ASSIGNED TASK: When you reach the line with "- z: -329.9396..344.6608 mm" in the listing below, transcribe it and each line after it up to and including the line with "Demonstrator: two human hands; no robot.", exactly and with nothing else.

DATA PROVIDED:
····················

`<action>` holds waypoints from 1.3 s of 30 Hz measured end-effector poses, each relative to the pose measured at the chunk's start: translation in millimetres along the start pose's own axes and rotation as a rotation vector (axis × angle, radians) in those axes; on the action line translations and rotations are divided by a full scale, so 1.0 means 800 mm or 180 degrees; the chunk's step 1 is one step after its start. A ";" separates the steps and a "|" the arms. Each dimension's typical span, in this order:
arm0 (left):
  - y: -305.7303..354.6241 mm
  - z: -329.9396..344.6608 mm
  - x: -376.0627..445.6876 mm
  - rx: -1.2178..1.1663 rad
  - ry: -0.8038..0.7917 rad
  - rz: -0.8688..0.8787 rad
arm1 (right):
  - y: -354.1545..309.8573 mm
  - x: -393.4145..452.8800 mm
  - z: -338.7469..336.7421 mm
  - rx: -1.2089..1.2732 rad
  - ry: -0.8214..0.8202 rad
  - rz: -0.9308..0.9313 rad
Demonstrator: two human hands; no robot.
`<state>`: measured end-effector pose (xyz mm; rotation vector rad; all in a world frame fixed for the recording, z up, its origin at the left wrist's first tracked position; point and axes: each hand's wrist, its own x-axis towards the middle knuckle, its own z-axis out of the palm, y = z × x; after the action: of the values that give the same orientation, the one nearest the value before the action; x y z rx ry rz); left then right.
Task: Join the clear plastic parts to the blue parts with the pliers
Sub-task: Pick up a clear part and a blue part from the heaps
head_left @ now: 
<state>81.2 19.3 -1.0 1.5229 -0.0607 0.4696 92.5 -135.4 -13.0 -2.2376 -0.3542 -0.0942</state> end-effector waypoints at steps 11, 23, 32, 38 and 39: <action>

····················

TASK RESPONSE:
  - z: -329.9396..344.6608 mm
  - x: -376.0627..445.6876 mm
  - rx: -1.2178..1.1663 rad
  - ry: -0.8038..0.7917 rad
  - rz: -0.8688..0.8787 rad
arm1 (right):
  - y: -354.1545..309.8573 mm
  - x: -393.4145..452.8800 mm
  - z: -338.7469..336.7421 mm
  - rx: -1.2089..1.2732 rad
  - ry: -0.8214..0.8202 rad
  - rz: -0.9308..0.9313 rad
Demonstrator: two human hands; no robot.

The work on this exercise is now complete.